SURPRISE, Ariz. -- The Rangers have two left-handed relievers -- Michael Kirkman and Edgar Olmos -- on their camp injury report. But that doesn't mean they are going to sign free-agent left-hander Phil Coke or move Ross Detwiler to the bullpen.
Detwiler was strictly a reliever for the Nationals in 2014 after spending most of the previous five seasons as a starter. When the Rangers acquired him in a trade last December, they told Detwiler that he would be given a chance to start.
"That's what we got him for," manager Jeff Banister said. "He is in competition for the fifth spot. It is more important to put a strong five out there. You obviously want to have a strong bullpen, but … we're not going anywhere if we're not strong in the rotation. Our winning is going to start on the mound with starting pitching."
Olmos was acquired earlier this week from the Mariners, but he has developed an impingement in the back of his left shoulder and will be down for a few days. That is the same problem Kirkman is dealing with, and he has been limited to light tossing the past week.
Kirkman is getting close, but without Detwiler, the Rangers have just two healthy left-handed relievers in camp. One is Alex Claudio, who pitched in 15 games as a rookie last year, and the other is Martire Garcia, who has yet to pitch in the big leagues.
"Same it has been, we know that's one area where we are light," general manager Jon Daniels said. "Our scouts are prepared to go out and look in other camps."

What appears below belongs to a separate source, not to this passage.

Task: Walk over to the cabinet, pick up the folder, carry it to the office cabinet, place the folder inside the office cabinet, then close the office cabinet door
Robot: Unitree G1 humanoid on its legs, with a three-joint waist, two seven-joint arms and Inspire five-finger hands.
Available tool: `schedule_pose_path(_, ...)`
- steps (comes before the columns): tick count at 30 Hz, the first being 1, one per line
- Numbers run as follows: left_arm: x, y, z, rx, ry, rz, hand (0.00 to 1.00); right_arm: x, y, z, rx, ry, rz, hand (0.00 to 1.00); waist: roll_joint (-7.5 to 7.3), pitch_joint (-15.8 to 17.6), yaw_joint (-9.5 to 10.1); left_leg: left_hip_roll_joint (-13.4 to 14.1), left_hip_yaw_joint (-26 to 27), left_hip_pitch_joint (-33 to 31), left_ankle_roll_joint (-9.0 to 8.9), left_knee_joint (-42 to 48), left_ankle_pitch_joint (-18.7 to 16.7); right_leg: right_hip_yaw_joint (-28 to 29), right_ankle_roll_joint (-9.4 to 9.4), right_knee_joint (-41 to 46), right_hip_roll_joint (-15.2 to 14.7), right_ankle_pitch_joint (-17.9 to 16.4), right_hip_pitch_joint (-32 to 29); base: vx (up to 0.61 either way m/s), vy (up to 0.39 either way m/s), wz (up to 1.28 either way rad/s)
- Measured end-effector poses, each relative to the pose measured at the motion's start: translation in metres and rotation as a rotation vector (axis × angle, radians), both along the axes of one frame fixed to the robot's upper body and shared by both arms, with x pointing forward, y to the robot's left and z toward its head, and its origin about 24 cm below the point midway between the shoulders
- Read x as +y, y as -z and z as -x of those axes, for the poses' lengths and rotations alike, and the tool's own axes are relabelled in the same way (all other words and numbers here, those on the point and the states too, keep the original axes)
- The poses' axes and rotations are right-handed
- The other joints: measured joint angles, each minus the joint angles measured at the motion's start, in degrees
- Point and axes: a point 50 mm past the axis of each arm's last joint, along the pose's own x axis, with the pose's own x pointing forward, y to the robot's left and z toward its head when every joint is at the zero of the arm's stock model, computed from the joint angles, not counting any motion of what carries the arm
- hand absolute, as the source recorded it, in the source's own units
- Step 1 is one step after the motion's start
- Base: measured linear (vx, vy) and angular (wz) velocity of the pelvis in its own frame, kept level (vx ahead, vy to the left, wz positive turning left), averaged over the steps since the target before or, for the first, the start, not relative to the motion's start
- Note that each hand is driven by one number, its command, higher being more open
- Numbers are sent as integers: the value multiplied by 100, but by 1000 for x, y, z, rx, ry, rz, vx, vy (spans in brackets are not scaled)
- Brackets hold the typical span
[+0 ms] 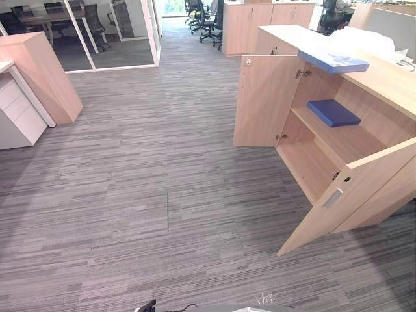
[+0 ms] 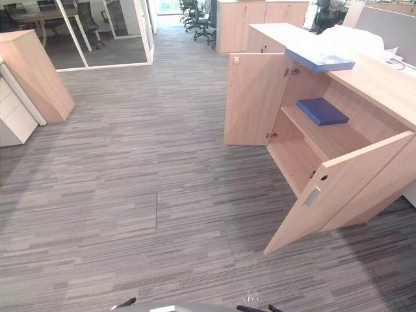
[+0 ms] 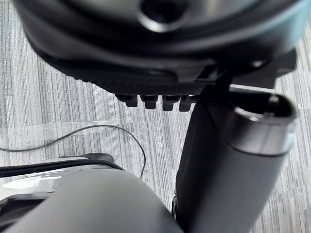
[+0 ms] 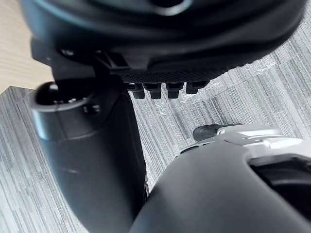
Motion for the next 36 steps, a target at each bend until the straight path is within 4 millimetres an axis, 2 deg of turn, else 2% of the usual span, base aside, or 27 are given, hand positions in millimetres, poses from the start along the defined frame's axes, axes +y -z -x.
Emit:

The Rangers have had some interest in free-agent left-handed relievers Coke and Joe Beimel, but they aren't close to signing them.
"We've expressed our level of interest to free agents," Daniels said. "We're not expecting to sign anybody at this point."
The alternative is to have right-handed setup relievers who can get left-handers out. Roman Mendez and Shawn Tolleson were the best at that for the Rangers last season. Mendez held left-handed hitters to a .175 batting average, and they hit .216 off of Tolleson.
"I've looked at video and seen guys with that potential, but I want to see them live in game situations," Banister said.